- _DIRECTIONS FOR THIS TASK_: All of the data below should be written out exactly.

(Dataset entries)
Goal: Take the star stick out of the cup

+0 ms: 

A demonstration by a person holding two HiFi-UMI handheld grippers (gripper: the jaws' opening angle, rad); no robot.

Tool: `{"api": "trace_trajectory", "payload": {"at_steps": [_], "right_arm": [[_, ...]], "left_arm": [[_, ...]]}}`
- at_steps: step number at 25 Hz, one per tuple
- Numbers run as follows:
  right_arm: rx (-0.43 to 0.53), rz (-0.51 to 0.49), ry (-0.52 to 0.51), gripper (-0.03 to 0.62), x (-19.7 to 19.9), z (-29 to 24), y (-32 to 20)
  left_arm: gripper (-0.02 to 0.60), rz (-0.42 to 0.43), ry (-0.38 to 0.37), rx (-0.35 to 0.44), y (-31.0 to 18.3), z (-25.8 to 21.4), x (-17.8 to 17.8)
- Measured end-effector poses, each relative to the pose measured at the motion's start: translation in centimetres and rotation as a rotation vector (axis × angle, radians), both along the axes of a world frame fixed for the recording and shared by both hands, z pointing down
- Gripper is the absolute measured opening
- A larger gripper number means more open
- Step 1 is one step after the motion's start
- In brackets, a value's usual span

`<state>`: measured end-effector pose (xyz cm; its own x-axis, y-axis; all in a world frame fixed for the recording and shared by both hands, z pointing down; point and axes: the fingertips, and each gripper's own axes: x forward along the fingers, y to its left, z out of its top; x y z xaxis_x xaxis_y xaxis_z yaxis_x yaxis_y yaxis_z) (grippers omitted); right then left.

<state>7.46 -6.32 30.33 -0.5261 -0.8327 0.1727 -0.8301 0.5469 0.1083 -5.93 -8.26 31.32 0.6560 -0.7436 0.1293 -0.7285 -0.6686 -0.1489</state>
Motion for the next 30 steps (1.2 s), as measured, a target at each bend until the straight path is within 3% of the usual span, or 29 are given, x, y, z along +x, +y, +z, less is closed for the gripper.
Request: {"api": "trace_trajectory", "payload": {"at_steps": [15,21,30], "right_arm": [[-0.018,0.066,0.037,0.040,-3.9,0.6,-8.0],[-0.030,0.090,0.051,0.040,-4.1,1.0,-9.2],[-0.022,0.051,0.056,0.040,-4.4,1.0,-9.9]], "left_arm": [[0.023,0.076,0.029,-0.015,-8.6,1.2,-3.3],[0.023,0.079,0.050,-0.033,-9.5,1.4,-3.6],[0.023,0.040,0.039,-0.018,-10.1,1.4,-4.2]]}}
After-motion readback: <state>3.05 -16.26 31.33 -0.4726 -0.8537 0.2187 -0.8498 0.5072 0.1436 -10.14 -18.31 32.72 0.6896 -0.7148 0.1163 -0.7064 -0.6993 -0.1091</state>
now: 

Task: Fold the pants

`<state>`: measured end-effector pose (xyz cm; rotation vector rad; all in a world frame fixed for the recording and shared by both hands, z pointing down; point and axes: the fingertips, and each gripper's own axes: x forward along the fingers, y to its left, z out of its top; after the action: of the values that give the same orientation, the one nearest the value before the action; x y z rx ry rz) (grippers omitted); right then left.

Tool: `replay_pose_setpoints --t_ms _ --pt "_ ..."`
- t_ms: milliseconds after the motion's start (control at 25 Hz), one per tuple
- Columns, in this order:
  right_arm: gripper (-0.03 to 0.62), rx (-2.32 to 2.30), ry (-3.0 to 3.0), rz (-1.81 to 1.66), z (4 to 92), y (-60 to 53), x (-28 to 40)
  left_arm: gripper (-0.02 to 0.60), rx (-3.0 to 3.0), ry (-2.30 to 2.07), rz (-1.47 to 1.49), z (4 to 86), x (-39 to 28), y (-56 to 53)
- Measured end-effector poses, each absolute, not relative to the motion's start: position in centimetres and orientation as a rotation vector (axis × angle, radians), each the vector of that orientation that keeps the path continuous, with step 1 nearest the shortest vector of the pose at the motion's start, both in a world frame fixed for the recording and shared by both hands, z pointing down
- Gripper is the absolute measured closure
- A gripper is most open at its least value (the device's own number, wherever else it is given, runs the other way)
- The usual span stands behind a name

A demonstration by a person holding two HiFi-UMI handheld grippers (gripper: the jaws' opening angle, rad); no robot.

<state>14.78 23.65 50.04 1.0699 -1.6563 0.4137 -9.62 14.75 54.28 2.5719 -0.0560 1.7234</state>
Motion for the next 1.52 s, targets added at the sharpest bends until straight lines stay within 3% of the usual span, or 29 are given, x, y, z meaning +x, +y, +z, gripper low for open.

- _RESPONSE TO THIS TASK_:
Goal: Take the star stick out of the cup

+0 ms: 

A demonstration by a person holding two HiFi-UMI handheld grippers (gripper: the jaws' opening angle, rad); no robot.

Tool: `{"api": "trace_trajectory", "payload": {"at_steps": [_], "right_arm": [[_, ...]], "left_arm": [[_, ...]]}}`
- at_steps: step number at 25 Hz, one per tuple
- Numbers run as follows:
  right_arm: rx (-0.43 to 0.53), rz (-0.51 to 0.49), ry (-0.52 to 0.51), gripper (-0.03 to 0.62), x (-19.7 to 19.9), z (-29 to 24), y (-32 to 20)
  left_arm: gripper (-0.02 to 0.60), rz (-0.42 to 0.43), ry (-0.38 to 0.37), rx (-0.35 to 0.44), y (-31.0 to 18.3), z (-25.8 to 21.4), x (-17.8 to 17.8)
- Measured end-effector poses, each relative to the pose measured at the motion's start: translation in centimetres and rotation as a rotation vector (axis × angle, radians), both along the axes of a world frame fixed for the recording and shared by both hands, z pointing down
- Gripper is the absolute measured opening
- A larger gripper number means more open
- Step 1 is one step after the motion's start
- In brackets, a value's usual span

`<state>`: measured end-effector pose (xyz cm; its own x-axis, y-axis; all in a world frame fixed for the recording and shared by both hands, z pointing down; point and axes: the fingertips, and each gripper's own axes: x forward along the fingers, y to its left, z out of its top; x y z xaxis_x xaxis_y xaxis_z yaxis_x yaxis_y yaxis_z) (grippers omitted); right then left.

<state>7.46 -6.32 30.33 -0.5261 -0.8327 0.1727 -0.8301 0.5469 0.1083 -5.93 -8.26 31.32 0.6560 -0.7436 0.1293 -0.7285 -0.6686 -0.1489</state>
Motion for the next 30 steps (1.2 s), as measured, a target at each bend until the straight path is within 3% of the usual span, or 29 are given, x, y, z along +x, +y, +z, less is closed for the gripper.
Request: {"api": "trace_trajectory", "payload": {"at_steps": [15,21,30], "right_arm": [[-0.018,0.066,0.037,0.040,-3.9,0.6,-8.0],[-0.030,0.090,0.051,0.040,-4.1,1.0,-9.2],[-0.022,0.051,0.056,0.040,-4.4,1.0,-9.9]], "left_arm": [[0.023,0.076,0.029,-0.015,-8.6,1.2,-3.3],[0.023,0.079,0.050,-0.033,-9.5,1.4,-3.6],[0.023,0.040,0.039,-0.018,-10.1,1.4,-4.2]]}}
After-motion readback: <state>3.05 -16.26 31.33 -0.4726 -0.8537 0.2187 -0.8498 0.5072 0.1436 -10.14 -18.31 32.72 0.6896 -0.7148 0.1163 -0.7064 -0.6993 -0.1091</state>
now: 

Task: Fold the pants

`<state>`: measured end-effector pose (xyz cm; rotation vector rad; all in a world frame fixed for the recording and shared by both hands, z pointing down; point and axes: the fingertips, and each gripper's own axes: x forward along the fingers, y to its left, z out of its top; after the action: of the values that give the same orientation, the one nearest the value before the action; x y z rx ry rz) (grippers omitted); right then left.

Tool: `replay_pose_setpoints --t_ms _ --pt "_ ..."`
- t_ms: milliseconds after the motion's start (control at 25 Hz), one per tuple
- Columns, in this order:
  right_arm: gripper (-0.03 to 0.62), rx (-2.32 to 2.30), ry (-3.0 to 3.0), rz (-1.81 to 1.66), z (4 to 92), y (-60 to 53), x (-28 to 40)
  left_arm: gripper (-0.02 to 0.60), rx (-3.0 to 3.0), ry (-2.30 to 2.07), rz (-1.47 to 1.49), z (4 to 86), x (-39 to 28), y (-56 to 53)
- Measured end-effector poses, each absolute, not relative to the motion's start: position in centimetres and orientation as a rotation vector (axis × angle, radians), each the vector of that orientation that keeps the path continuous, with step 1 nearest the shortest vector of the pose at the motion's start, both in a world frame fixed for the recording and shared by both hands, z pointing down
- Gripper is the absolute measured closure
- A gripper is most open at its least value (the device's own number, wherever else it is given, runs the other way)
- The usual span stands behind a name

A demonstration by a person holding two HiFi-UMI handheld grippers (gripper: the jaws' opening angle, rad); no robot.

<state>14.78 23.65 50.04 1.0699 -1.6563 0.4137 -9.62 14.75 54.28 2.5719 -0.0560 1.7234</state>
Motion for the next 1.52 s, targets added at the sharpest bends until straight lines stay within 3% of the usual span, or 29 are given, x, y, z meaning +x, +y, +z, gripper low for open.

Nothing more remains to be added to the answer.